第27話 最初の授業

アリサの一件を終えて部屋へと到着した俺とターリアは今後について話していた。


「にしてもあの騎士長様といい、アリサといい、なんで俺の正体が分かったんだ?何か俺に感じるか?ターリア」


そうターリアに聞いても彼女は首を横に振る。


「いえ、私には何もカイン様は普通の人間にしか見えません」


彼女には俺が悪魔の力を手に入れたことを話している。その彼女ですら俺が普通の人間に見えるらしい。


「だとしたら、アイツらが何か特別な力を持っているとしか考えられないな」


「やはり彼女は危険です。密告でもされる前に手を打った方がよろしいかと…」


「まだ彼女の真意が分からないんだ。話を聞いてからでも遅くはないさ。最悪の場合は俺が動けば良いだけだ」


この世界で俺は伝説上の悪魔と融合した正真正銘の化物だ。


言うなれば『魔人』


彼女…アリサが俺にどっち?と聞いてきたのは俺が人間か悪魔かまだ確証が持てていないと考えていいだろう。なら、彼女が俺をどうするのか、それを聞いてからでも行動は遅くない筈だ。

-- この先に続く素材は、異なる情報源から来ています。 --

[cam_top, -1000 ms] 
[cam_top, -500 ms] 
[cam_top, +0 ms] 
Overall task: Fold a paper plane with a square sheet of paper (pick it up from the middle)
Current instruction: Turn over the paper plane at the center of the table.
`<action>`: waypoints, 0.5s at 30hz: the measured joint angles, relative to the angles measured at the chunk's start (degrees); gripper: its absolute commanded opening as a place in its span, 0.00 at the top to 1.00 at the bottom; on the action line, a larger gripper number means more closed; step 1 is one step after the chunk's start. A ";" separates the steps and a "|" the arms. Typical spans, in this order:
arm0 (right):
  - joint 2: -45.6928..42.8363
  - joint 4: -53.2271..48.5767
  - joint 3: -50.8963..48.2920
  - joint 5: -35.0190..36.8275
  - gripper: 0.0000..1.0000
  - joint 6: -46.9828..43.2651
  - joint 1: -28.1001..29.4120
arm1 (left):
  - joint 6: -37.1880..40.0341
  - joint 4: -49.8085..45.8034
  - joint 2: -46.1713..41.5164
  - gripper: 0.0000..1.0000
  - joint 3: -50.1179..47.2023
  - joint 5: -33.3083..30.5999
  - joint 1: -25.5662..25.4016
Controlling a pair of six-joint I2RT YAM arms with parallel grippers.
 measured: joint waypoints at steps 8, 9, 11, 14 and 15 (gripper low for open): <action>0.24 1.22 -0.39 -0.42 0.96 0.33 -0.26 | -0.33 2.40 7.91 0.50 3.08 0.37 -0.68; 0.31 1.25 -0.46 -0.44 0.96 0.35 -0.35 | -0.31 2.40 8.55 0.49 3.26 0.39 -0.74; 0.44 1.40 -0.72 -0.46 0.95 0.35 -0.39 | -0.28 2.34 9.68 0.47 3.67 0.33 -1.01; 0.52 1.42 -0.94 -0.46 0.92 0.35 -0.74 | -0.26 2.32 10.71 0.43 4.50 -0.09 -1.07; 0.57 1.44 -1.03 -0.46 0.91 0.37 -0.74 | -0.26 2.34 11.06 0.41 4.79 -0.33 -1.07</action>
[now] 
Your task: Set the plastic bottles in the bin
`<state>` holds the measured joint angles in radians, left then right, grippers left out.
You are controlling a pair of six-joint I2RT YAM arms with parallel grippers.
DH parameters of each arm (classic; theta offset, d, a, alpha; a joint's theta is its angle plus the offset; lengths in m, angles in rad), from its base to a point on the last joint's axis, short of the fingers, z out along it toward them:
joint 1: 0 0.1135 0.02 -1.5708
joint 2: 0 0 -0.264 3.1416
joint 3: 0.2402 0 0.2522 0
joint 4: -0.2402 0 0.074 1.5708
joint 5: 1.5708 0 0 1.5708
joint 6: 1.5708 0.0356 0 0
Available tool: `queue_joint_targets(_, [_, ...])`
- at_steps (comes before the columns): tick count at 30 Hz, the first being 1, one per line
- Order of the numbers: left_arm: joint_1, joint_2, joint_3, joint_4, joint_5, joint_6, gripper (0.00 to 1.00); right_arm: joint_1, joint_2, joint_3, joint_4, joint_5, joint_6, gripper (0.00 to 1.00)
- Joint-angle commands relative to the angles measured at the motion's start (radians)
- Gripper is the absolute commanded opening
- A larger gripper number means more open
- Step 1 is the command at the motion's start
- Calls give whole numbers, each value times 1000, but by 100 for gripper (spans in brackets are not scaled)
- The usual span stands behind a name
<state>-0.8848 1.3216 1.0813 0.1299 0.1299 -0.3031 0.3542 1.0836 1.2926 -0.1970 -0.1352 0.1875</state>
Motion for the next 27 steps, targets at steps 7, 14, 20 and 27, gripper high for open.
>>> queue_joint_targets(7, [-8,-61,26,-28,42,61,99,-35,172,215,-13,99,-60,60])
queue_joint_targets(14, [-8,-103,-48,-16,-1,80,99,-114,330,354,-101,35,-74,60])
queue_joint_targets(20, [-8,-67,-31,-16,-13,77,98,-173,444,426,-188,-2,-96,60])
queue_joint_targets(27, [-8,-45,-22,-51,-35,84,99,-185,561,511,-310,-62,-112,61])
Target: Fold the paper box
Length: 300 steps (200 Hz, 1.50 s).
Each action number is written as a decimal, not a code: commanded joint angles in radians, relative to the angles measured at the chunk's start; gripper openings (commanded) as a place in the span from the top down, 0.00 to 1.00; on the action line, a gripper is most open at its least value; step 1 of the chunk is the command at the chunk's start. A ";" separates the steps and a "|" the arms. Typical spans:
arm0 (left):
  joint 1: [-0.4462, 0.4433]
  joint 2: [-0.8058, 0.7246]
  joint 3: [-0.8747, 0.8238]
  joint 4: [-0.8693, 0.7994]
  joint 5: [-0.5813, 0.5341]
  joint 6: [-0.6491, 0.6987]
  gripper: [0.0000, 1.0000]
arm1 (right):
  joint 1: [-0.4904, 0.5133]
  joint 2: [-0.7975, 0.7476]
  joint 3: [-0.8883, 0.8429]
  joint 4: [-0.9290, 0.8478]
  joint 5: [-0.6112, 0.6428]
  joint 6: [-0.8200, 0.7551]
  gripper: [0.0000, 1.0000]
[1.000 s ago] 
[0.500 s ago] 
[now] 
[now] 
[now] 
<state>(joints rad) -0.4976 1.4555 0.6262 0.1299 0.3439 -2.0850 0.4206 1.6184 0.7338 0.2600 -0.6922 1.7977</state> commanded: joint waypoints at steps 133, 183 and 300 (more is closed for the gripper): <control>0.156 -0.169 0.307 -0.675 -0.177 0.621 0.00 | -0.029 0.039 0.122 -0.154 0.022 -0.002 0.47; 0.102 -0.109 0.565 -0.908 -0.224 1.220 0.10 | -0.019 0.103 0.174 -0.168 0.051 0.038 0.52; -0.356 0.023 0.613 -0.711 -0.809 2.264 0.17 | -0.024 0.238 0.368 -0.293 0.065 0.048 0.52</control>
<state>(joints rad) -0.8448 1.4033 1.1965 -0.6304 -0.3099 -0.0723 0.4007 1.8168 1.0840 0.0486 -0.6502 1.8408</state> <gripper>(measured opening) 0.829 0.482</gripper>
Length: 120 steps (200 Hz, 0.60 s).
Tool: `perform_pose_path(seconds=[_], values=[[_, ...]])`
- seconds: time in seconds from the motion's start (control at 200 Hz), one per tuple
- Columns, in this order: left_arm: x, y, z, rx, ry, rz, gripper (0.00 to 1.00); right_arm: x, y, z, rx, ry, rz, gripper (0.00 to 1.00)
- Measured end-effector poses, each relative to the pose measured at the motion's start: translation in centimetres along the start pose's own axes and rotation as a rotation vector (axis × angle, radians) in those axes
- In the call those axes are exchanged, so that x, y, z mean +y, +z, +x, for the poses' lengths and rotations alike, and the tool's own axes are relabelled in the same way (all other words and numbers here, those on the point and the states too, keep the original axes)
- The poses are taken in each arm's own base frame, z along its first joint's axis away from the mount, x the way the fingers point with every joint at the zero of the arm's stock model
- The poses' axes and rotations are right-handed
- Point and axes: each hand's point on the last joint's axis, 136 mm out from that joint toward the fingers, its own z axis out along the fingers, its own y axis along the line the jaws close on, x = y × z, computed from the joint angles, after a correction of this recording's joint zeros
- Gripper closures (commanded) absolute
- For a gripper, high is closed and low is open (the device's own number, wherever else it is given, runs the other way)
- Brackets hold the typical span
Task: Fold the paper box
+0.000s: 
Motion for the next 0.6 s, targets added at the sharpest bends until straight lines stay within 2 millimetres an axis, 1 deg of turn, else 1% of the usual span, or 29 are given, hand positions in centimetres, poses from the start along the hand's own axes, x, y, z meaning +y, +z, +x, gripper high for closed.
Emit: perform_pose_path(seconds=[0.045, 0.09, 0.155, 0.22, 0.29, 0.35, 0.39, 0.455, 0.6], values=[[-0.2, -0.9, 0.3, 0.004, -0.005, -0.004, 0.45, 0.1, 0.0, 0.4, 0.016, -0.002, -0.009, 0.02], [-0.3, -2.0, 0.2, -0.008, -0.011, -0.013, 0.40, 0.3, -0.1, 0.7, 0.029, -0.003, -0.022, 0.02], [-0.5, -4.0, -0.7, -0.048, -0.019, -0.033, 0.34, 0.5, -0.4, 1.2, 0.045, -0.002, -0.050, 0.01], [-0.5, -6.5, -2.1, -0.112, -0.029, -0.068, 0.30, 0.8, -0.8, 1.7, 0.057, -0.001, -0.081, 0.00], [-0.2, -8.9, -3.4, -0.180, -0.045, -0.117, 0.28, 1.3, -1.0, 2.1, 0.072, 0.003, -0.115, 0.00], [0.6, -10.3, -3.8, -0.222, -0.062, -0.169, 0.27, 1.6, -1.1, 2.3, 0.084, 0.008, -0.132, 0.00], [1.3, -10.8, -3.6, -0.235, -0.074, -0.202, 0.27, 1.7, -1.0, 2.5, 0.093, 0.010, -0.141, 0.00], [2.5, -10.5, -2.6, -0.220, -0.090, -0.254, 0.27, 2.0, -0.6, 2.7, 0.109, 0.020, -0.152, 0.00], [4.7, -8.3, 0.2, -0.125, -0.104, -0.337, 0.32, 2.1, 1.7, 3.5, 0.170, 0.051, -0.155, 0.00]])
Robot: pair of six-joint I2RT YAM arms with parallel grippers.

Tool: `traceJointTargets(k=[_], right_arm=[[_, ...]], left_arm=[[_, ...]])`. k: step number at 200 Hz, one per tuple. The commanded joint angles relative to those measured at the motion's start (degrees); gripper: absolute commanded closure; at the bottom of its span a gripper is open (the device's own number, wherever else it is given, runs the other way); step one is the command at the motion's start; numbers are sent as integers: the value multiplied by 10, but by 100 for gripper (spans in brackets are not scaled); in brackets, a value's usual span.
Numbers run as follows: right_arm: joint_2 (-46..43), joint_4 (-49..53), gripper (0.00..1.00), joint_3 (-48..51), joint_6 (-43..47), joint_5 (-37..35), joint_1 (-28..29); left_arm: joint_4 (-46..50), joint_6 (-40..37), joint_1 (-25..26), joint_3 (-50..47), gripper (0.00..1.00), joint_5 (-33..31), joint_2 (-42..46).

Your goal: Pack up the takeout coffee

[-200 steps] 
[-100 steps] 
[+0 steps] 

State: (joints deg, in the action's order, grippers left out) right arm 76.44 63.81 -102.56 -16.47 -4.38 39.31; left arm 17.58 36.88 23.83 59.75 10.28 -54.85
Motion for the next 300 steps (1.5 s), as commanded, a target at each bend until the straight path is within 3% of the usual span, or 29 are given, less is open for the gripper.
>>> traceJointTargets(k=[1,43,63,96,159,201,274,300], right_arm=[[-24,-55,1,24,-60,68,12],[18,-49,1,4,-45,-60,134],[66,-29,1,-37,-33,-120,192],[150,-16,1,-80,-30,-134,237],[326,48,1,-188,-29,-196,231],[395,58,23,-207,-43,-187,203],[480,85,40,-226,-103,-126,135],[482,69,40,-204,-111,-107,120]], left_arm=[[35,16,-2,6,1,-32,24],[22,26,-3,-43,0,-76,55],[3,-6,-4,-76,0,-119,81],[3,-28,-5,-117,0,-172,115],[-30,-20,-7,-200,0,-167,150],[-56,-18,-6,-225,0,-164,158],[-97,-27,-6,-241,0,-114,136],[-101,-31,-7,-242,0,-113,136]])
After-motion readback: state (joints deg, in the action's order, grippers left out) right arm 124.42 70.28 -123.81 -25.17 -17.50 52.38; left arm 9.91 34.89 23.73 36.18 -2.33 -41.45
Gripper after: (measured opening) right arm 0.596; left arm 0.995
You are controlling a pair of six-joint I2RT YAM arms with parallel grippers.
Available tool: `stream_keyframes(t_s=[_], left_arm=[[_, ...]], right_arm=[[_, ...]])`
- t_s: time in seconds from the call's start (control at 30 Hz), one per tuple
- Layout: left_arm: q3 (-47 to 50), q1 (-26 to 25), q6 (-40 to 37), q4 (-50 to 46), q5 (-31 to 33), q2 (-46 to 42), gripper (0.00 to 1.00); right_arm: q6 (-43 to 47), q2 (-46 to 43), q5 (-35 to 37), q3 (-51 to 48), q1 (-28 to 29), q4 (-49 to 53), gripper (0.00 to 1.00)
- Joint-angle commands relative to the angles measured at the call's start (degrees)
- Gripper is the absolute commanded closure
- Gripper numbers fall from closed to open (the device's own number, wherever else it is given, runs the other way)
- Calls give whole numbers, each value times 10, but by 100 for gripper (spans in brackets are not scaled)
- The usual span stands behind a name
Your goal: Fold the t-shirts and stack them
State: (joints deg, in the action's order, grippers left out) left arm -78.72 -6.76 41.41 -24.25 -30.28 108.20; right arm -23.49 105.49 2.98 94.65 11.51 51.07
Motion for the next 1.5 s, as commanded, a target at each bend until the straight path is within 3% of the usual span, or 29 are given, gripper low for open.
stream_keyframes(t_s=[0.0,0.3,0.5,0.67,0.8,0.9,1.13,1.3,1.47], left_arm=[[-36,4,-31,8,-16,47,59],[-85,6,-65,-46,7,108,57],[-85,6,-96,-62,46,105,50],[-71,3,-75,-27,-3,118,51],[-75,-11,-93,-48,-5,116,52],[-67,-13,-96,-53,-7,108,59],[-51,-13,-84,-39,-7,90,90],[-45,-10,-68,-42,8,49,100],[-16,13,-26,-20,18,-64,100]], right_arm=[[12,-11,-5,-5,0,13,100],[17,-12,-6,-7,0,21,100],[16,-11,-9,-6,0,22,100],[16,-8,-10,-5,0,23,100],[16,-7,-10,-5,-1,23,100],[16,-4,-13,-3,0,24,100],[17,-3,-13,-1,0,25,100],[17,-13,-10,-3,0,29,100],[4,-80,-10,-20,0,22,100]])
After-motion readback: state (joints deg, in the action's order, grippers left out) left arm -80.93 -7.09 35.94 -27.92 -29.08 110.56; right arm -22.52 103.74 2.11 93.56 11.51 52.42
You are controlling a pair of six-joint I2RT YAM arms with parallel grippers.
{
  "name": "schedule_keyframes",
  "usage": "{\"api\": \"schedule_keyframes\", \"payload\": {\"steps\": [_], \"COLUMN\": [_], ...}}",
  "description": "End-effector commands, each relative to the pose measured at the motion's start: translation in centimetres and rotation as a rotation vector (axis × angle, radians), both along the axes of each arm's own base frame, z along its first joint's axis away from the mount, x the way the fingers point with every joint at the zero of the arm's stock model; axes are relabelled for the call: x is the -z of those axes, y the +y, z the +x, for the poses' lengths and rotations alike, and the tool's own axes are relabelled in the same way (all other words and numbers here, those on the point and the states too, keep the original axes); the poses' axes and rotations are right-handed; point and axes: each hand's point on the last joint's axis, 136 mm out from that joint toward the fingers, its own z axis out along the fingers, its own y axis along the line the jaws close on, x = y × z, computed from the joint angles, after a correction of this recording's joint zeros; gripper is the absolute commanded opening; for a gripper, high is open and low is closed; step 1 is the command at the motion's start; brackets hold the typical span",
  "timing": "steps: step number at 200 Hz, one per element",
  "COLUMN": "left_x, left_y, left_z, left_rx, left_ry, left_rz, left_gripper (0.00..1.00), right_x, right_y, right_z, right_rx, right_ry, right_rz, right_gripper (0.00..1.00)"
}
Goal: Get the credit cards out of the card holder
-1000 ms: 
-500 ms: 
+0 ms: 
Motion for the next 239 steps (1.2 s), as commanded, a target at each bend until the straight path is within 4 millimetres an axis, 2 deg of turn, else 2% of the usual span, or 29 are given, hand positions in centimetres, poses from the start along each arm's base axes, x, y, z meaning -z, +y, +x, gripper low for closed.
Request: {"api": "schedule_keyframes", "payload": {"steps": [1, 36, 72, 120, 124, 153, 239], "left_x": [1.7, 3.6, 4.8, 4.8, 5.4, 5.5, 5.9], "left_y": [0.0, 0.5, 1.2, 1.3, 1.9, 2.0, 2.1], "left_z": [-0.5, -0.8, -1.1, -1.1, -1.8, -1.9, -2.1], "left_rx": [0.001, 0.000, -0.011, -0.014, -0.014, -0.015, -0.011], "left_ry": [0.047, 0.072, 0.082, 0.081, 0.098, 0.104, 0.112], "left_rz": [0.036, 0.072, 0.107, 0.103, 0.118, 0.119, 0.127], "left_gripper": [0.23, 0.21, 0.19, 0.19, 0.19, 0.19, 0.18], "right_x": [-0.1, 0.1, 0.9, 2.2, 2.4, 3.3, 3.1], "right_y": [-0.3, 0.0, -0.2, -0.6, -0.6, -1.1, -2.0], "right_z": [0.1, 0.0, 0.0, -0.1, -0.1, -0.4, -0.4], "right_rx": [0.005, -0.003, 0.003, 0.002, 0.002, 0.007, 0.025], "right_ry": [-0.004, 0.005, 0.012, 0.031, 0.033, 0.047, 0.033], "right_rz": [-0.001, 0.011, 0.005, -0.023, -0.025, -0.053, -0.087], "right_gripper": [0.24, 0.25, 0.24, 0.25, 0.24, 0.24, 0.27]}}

問題は彼女が俺の話を聞いてくれるかということだが…。


「はぁ〜〜、入学早々難儀なものだ」


椅子に体重を預け天井をみながら言葉を吐く。


「心中お察ししますカイン様。私に出来ることなら何なりとご命令下さい」


「ありがとうなターリア。その気遣いが身に染みるよ」


「お任せください」


ターリアはフンスと聞こえてきそうな気合いの入れ方をする。本人には悪いが仕草が可愛いな。


「さて、そろそろ明日に備えるとしよう」


「かしこまりました。ではお食事の準備をします」


「いや、たまには外に食べに行こう。ターリアも一緒に食べようぜ」


「しかし…」


ターリアは少し戸惑っているが俺はターリアが押しに弱いのは知っているので構わずグイグイと行く。


「なら命令だ。俺と一緒に夕飯を食べろ」


「命令なら仕方ないですね」


そう言う彼女の表示は満更でもなさそうだ。


「じゃあ、行くか」


「はい」


そう言って俺達は街へと繰り出したのだった。




翌日の自室にて俺は支給された制服に袖を通していた。


黒のクラックスに白いワイシャツに学年毎に色の違うネクタイ、俺達の学年は青色だ。

そして、特進クラスに所属していることを示す白を基調としたブレザー。なんとも派手な色なことで。


「とても良くお似合いですカイン様」


「そうか?馬子にも衣装ってやつじゃないか?」


「まご?」


「あぁ、いや、こっちの話だ」


ターリアが首を傾げる。流石に前世のことわざは分からないよな。


「じゃあ、行くか」


「はい」


そう言って二人で部屋を出て教室へと向かい歩き出す。

その途中でよく知ってる顔がいつもの笑顔でこちらを待っていた。


「カイン、おはよ。制服似合ってるね!」


俺と同じく白を基調とした制服に身を包んだシエルがそこにいた。


「そっちもな、シエル」


「そう?ありがと!」


俺の前でクルっと一回転するシエル。うん、可愛い。


「教室に行くか。最初の授業から遅刻は勘弁だしな」


「そうね!」


そう言ってシエルは俺の隣、ターリアは俺達の一歩後ろといういつもの構図で教室へと向かった。


教室に着くと既にほとんどの生徒が席に着いており、相変わらず黒いフードを着ているアリサの姿も確認できた。

俺とシエルが席に着くとターリアが他には聞こえない声で耳打ちしてきた。


「私はあの女の動向を探りますので」


「あぁ、くれぐれも無茶はするなよ」


「はい、カイン様も」


そう言ってターリアは教室の後ろへと去って行った。そのタイミングで担任であるアラウス先生が教室へと入ってきた。


「みんなおはよう。さて、早速だが今日の授業は“実習”だ!」


どうやら特進クラスは最初の授業からストレートを打ちに行く方針のようだ。